Lead the Standard

ISO Revisions Explained

Written by Jackie Stapleton | Sep 25, 2025 2:50:48 AM

ISO Revisions: The New Terminology for Maintain and Retain Documented Information

Over the years, I’ve explained the difference between maintain documented information and retain documented information more times than I can count. Clients, students, teams—everyone has struggled with it at some point.

I had my go-to way of making it simple:

  • Maintain = procedures, the how-to

  • Retain = keep evidence and records

That explanation has served us well. Until now.

Because the terminology is changing in the upcoming standard revisions. And it’s changed to the point where I can’t even remember the new wording myself. I’ve literally got a post-it note stuck to my monitor just to remind me of the upcoming new terms.

So, after all these years of drilling “maintain vs. retain,” you can forget it. It’s all about to change.

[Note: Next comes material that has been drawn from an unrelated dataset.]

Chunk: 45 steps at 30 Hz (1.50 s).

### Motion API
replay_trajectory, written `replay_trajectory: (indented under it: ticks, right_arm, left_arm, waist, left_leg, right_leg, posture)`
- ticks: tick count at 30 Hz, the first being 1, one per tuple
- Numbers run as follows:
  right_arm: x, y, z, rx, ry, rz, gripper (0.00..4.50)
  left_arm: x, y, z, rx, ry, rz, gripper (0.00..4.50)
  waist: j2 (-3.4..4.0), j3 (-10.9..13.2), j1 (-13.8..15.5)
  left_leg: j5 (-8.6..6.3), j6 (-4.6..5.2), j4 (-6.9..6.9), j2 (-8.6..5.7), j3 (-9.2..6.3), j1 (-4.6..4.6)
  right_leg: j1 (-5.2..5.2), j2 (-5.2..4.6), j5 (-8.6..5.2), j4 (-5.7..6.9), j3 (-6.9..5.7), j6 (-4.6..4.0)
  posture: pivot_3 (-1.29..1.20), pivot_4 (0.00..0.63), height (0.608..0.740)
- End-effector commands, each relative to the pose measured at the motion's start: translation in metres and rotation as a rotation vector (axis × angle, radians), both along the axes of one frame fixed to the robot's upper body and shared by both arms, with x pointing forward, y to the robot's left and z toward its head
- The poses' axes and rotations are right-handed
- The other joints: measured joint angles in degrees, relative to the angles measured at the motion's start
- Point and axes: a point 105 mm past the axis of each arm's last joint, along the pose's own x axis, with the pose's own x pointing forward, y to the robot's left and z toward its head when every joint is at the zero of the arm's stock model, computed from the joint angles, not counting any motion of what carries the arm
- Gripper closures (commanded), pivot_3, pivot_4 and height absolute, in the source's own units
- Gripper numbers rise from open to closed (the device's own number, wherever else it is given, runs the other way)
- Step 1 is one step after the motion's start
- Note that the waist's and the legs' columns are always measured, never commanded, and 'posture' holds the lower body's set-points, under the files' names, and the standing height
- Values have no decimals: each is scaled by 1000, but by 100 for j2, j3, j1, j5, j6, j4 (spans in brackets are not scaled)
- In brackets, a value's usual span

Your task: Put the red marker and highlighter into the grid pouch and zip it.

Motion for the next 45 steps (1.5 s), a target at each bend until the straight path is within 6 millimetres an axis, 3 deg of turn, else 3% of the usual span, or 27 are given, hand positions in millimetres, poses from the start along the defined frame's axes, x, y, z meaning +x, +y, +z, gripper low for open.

But terminology—whatever ISO calls it—doesn’t change the core reality: clear, consistent documentation matters. Procedures, records, “things we maintain,” “things we retain”—however you label them, good documentation is non-negotiable.

Documentation isn’t just an ISO requirement—it’s smart business. When knowledge only lives in someone’s head, it disappears the moment they leave the room (or the company). A solid documentation culture protects against that loss, saves hours of interruptions, and makes sure critical know-how is always available.

Forbes summed this up well in their article To Scale Your Company’s Knowledge, Build a Documentation Culture, which shows how businesses that embed documentation into daily practice free up time, reduce risk, and grow faster.

ISO Documentation Naming Conventions Cheat Sheet

The new wording can feel a little clunky (and long!), so I’ve broken it down into a simple reference. Think of this as a quick memory aid—something you can come back to when you’re not sure which term is which.

Old vs New

We used to talk about “maintain” and “retain.” The new wording shifts to “made available” and “available as evidence.” Different words, but the same idea: documents people use versus records you keep.

Meaning

If it’s something people need to follow—like a procedure or an instruction—then it falls into the “made available” category. If it’s something you keep as proof—like an audit report or a training record—then it’s “available as evidence.”

Examples

Procedures and flowcharts are your how-to guides—make them available. Completed forms and audit reports? That’s proof—keep them as evidence.

Easy Way to Remember

If it’s something people need to use to do the job, it goes under “maintain/made available.” If it’s something you keep as evidence the job was done, it goes under “retain/available as evidence.”

Quick test: Use it or show it?

  • Use it = make available
  • Show it = evidence

Helping People Transition

Don’t worry — you don’t need to rush out and update every manual, policy, or procedure just because the words are changing. ISO doesn’t mandate that you copy the exact wording. You can still call it “maintain” and “retain” in your system if that makes sense for your people.

What matters is how you, as a leader, help your team understand the shift. A few tips:

  • Explain the change simply — share the idea of “use vs show” so people aren’t caught up in the jargon.
  • Reassure them — remind everyone that the principles haven’t changed, only the labels.
  • Update training and conversations, not documents — weave the new terms into toolbox talks, inductions, or management reviews so people get used to hearing them.
  • Lead by example — use the new terms yourself, but don’t correct others harshly. Encourage, explain, and move on.

By doing this, you keep the system practical and your people confident — which is exactly what leadership in ISO is all about.

Next Steps for You

  1. Check your own system
    Are your documents clear on what’s for use and what’s for evidence?
  2. Share the update
    Let your team know about the wording change and explain it in simple terms.
  3. Pick your wording
    Decide what makes sense for your organization and stick with it.
  4. Use memory hooks
    "Use it or show it" works just as well with the new terms.
  5. Stay flexible
    Don’t get hung up on the wording, focus on keeping documentation practical and useful.